### TASK TO COMPLETE:
Return, from the data that follows, each line that holds the word "upward".

Records excerpted from a collection:
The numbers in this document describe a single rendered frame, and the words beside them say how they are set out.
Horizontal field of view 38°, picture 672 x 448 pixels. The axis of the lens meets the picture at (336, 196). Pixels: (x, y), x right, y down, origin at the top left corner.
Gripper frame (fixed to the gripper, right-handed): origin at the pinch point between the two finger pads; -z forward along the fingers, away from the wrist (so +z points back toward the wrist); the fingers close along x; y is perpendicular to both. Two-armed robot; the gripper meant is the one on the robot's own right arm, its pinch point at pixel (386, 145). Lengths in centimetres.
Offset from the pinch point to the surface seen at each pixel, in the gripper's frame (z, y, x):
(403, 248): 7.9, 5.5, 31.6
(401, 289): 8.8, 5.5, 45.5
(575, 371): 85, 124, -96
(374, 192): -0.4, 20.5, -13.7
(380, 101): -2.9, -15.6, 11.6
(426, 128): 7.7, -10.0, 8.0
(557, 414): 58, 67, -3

---

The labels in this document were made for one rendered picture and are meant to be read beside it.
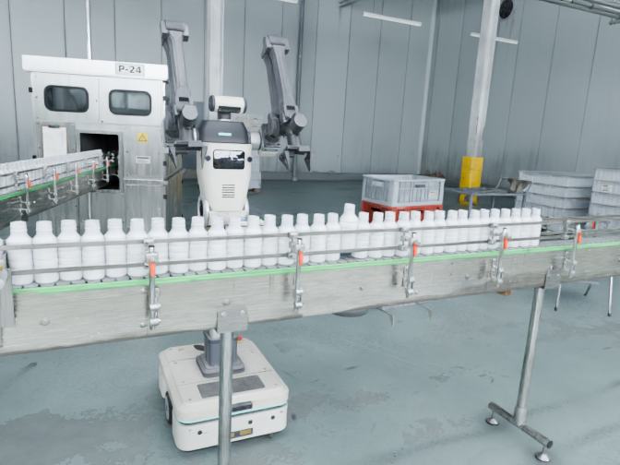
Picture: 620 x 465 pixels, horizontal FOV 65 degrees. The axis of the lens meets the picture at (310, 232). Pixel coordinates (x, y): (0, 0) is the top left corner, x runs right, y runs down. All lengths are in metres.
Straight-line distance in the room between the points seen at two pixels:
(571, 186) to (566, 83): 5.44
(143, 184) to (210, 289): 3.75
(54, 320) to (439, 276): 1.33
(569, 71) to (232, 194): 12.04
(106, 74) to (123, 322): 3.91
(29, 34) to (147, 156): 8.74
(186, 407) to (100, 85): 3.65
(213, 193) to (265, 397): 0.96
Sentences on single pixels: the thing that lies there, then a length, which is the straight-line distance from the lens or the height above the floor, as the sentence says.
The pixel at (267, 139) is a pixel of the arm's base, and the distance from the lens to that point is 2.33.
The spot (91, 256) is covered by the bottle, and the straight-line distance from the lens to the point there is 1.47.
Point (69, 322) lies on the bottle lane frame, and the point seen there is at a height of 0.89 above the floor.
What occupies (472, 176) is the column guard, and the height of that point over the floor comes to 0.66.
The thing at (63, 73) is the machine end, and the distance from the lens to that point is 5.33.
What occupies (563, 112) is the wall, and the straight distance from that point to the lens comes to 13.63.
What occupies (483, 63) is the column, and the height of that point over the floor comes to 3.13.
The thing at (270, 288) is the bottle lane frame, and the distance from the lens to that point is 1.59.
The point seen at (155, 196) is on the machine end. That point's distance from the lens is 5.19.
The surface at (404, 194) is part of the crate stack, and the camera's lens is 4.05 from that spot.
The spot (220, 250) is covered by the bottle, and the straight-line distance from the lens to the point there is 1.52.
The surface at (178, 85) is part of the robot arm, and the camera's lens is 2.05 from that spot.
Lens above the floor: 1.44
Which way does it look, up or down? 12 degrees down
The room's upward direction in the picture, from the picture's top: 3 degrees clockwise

---

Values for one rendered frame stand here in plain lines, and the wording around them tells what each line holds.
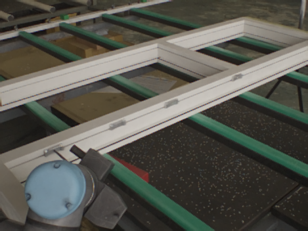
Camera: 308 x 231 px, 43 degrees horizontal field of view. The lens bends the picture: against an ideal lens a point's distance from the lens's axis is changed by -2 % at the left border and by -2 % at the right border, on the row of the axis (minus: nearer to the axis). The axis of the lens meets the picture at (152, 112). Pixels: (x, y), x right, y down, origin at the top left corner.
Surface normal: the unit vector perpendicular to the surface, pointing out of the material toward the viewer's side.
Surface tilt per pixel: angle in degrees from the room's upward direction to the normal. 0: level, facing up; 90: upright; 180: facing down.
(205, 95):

### COMPLETED EXERCISE:
The room's upward direction in the picture, from the picture's top: 3 degrees clockwise
Surface tilt per pixel: angle in degrees from the room's upward direction to the normal. 0: level, facing up; 90: upright; 180: facing down.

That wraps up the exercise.